Tymczasem zadowolony mag przygładził idealnie drogą szatę i przejechał ręką po jasnych włosach. Idealnie gładkich, oczywiście.
- Co dla mnie masz? – powtórzyła dziewczyna, już wyraźnie zdenerwowana. W ogóle nie powinna tu przychodzić.
Mężczyzna sięgnął do kieszeni i wyjął z niej mały pakunek. Wcisnął Lyr do zmarzniętej ręki.
- Idź już – polecił, zniecierpliwiony.
- Ale…
Zimne szare oczy spotkały się z zaskoczonymi niebieskimi.
- Idź. – Nie było żadnej szansy na sprzeciw. Dziewczyna odwróciła się i szybkim krokiem oddaliła od miejsca, w którym nigdy nie powinna się znaleźć.
Na szyi coś ciążyło jej niemiłosiernie.
Nienawidziła tego. Przynajmniej w tym momencie.

***

- Lyr! – Mały, bogato przystrojony chłopiec podbiegł do sprzątającej dziedziniec dziewczynki. Miała na sobie połataną sukienkę i zniszczone obuwie.

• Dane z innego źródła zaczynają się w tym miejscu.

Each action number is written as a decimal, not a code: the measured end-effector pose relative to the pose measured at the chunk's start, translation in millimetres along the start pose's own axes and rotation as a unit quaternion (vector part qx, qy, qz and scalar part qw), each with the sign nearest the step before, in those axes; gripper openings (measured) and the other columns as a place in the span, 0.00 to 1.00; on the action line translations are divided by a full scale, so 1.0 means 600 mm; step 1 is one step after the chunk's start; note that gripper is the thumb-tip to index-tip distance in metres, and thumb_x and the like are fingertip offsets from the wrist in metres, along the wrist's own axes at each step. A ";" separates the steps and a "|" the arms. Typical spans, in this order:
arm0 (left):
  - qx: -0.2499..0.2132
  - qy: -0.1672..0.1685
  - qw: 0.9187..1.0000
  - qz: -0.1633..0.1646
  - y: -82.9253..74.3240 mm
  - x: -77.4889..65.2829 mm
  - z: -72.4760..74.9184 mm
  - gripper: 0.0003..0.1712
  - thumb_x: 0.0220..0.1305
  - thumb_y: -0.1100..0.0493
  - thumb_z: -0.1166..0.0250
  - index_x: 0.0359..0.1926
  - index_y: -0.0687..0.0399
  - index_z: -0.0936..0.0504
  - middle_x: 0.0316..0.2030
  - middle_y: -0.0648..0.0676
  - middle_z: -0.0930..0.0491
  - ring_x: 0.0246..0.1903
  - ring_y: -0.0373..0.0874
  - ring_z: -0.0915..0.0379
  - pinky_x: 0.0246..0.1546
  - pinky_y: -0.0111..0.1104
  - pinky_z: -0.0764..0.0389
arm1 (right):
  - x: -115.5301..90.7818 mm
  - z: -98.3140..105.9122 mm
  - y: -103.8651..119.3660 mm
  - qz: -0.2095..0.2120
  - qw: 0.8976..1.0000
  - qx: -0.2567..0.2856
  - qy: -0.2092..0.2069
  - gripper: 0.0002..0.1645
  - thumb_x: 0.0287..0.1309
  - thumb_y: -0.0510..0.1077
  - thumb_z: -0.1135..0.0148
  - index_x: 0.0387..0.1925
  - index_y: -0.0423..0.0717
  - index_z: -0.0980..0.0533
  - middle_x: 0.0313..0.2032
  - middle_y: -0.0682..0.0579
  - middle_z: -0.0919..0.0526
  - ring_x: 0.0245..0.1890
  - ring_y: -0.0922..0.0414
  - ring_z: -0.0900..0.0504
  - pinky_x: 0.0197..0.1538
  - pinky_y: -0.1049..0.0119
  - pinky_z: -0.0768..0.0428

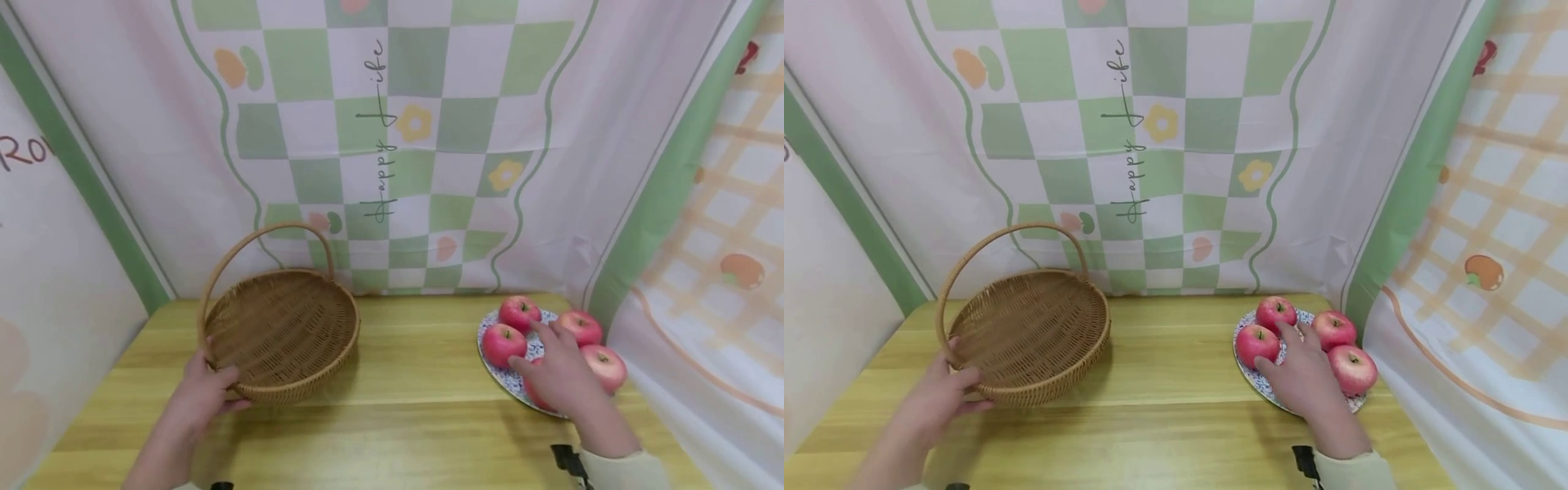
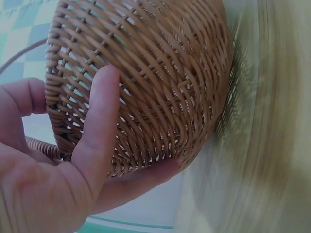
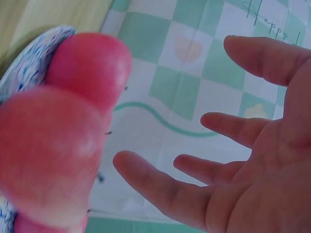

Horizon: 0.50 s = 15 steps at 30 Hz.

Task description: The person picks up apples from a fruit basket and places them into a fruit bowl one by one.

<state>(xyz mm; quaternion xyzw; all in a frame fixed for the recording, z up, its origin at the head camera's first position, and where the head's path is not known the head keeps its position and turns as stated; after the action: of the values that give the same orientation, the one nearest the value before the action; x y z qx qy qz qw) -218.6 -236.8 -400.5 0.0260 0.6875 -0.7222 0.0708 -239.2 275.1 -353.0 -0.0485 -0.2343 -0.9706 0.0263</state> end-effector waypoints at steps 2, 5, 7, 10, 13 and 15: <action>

Uśmiechnęła się promienie na widok radosnego przyjaciela.
- Nino.
Chłopiec zatrzymał się, a dziewczynka zauważyła niezmiernie szeroki uśmiech na drobnej twarzyczce towarzysza.
- Udało się. Przyjęli mnie do akademii i teraz mogę być prawdziwym czarodziejem – oświadczył z entuzjazmem. Dziewczynka odwzajemniła ten grymas wesołości i uściskała go serdecznie.
- To wspaniale, Nino… ale… - zasępiła się.
- Co się stało? – Oczy chłopca były przepełnione troską jak nigdy dotąd.
Dziewczynka nagle poczuła się winna.
- Nie będziemy się teraz tak często widywać – szepnęła, rumieniąc się i spuszczając wzrok z zakłopotaniem.
- Wiem… Ale mam coś dla ciebie – powiedział Nino z wyraźną dumą w głosie.
Wyciągnął z kieszeni błyszczący wisiorek w kształcie serca. Pstryknął palcami, a wokół pojawiły się płomienie. Naszyjnik rozjarzył się pięknym, błękitnym blaskiem.
- Och – wyszeptała zachwycona Lyr. – Jest wspaniały. Dziękuję, Nino – dodała wyraźnie wzruszona.
- Pamiętaj – oświadczył uroczyście chłopiec – dopóki ten wisiorek będzie świecił, to oznacza, że nadal jesteś moją najbliższą przyjaciółką. To specjale zaklęcie – zakończył, bardzo z siebie zadowolony.
- Ale ja nie znam magii. Nie potrafię tak wzniecać ognia – mruknęła dziewczynka z wyraźnie zachmurzoną miną.
- Nie martw się. Do tego wystarczą zwykłe zapałki.
- Hej, ty! – rozległ się nagle złowrogi tubalny głos i przysadzisty mężczyzna wyszedł zza rogu uliczki. – Wracaj do pracy. – Pogroził Lyr palcem.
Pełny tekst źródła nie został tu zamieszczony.